Rebecca Fortgang posted on Monday, June 11, 2012 - 1:17 pm

I am having just the same problem that Ian and Theresa have had. I get a slew of warning messages telling me that the bivariate table of (dichotomous variable) and (other dichotomous variable) has an empty cell. What does this mean? If I calculate the bivariate correlation between those two variables, it is not 1, and it is also not 0. It is generally moderate, just as Ian described.

Linda K. Muthen posted on Monday, June 11, 2012 - 1:27 pm

An empty cell implies a correlation of one. The correlation is not estimated at one and this is the problem. Both variables should not be used in the analysis.

Thomas A. Schmitt posted on Wednesday, August 22, 2012 - 8:53 am

I'm a little confused by what is being said here. In my case I have: THE BIVARIATE TABLE OF M7 AND M1 HAS AN EMPTY CELL. In traditional categorical data analysis you could put 0.5 in that cell or something of that sort.
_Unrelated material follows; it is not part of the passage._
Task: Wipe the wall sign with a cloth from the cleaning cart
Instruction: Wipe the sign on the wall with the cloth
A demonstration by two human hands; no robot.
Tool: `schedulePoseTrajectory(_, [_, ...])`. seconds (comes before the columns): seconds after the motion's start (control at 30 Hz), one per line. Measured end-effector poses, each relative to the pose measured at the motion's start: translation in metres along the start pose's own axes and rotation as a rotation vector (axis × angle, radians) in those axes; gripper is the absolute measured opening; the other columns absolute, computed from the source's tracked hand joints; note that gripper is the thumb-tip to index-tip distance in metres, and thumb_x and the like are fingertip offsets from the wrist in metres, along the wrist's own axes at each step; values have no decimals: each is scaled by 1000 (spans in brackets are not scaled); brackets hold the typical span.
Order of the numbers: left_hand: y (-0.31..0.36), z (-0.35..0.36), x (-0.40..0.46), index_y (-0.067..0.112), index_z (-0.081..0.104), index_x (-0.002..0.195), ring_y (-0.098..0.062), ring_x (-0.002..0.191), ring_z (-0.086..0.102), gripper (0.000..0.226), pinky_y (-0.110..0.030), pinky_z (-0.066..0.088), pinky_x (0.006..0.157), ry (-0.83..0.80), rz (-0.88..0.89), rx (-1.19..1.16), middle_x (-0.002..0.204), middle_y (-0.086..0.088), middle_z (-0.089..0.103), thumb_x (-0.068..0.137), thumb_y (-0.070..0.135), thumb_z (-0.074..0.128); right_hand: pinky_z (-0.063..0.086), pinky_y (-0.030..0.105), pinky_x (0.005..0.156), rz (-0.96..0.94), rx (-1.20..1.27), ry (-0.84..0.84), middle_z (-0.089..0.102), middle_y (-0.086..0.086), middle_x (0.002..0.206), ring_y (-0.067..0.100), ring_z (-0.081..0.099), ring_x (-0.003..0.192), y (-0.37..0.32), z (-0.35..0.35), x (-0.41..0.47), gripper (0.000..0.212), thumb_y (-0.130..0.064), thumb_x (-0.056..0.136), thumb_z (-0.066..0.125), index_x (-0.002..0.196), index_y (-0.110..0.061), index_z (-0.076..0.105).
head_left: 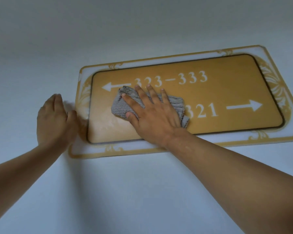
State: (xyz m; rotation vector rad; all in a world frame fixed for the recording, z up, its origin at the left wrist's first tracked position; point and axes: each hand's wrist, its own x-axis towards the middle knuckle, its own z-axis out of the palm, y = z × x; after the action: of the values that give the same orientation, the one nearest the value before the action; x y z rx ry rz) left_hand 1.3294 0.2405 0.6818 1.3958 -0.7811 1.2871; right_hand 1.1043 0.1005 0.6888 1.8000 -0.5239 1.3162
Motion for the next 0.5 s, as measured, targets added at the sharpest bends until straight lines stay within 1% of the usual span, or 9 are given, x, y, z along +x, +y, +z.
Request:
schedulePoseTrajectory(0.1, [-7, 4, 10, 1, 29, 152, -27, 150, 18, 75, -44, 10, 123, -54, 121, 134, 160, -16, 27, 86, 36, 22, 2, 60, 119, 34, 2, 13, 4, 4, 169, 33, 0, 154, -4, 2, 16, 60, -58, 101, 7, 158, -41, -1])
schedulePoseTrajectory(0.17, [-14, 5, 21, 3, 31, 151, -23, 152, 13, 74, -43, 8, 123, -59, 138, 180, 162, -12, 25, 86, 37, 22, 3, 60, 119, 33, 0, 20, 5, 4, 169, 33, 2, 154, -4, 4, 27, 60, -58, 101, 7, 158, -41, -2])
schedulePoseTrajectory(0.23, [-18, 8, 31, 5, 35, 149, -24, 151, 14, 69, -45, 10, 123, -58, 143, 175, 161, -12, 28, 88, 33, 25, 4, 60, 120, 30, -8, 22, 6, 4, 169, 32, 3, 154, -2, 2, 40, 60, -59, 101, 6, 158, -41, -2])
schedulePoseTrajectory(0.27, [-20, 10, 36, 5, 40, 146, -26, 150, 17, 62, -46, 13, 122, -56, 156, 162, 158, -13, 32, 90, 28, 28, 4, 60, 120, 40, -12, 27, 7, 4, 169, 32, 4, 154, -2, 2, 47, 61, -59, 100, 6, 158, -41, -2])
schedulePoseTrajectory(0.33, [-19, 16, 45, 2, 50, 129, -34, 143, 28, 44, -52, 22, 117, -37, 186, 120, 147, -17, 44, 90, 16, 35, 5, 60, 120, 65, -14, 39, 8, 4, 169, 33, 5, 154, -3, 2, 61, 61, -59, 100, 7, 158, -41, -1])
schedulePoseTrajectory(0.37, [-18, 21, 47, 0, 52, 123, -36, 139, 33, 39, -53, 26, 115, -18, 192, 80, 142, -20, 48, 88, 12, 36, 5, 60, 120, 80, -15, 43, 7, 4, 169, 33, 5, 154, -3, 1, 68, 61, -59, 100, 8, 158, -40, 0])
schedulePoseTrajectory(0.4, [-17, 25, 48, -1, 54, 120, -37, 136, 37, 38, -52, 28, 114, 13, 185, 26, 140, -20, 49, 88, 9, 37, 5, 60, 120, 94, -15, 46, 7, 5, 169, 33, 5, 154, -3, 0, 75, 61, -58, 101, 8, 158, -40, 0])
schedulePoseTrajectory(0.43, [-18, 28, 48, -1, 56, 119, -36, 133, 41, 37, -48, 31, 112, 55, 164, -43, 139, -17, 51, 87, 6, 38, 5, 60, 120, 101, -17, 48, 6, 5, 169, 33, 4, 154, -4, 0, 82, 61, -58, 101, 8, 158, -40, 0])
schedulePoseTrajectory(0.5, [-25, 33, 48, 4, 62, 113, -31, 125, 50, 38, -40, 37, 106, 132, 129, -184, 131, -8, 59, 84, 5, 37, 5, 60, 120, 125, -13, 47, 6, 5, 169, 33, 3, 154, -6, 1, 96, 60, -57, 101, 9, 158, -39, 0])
Is there a way to deal with this in Mplus besides just deleting a variable?

Thanks,

Tom

Linda K. Muthen posted on Wednesday, August 22, 2012 - 9:23 am

We do add a constant but this does not really solve the problem. An empty cell implies a correlation of one so both variables should not be used in the analysis.

J.D. Haltigan posted on Wednesday, February 19, 2014 - 11:13 am

Having searched high and low for why my estimates may differ in my IRT models depending on my use of WLMSV vs. MLR I think this may be it.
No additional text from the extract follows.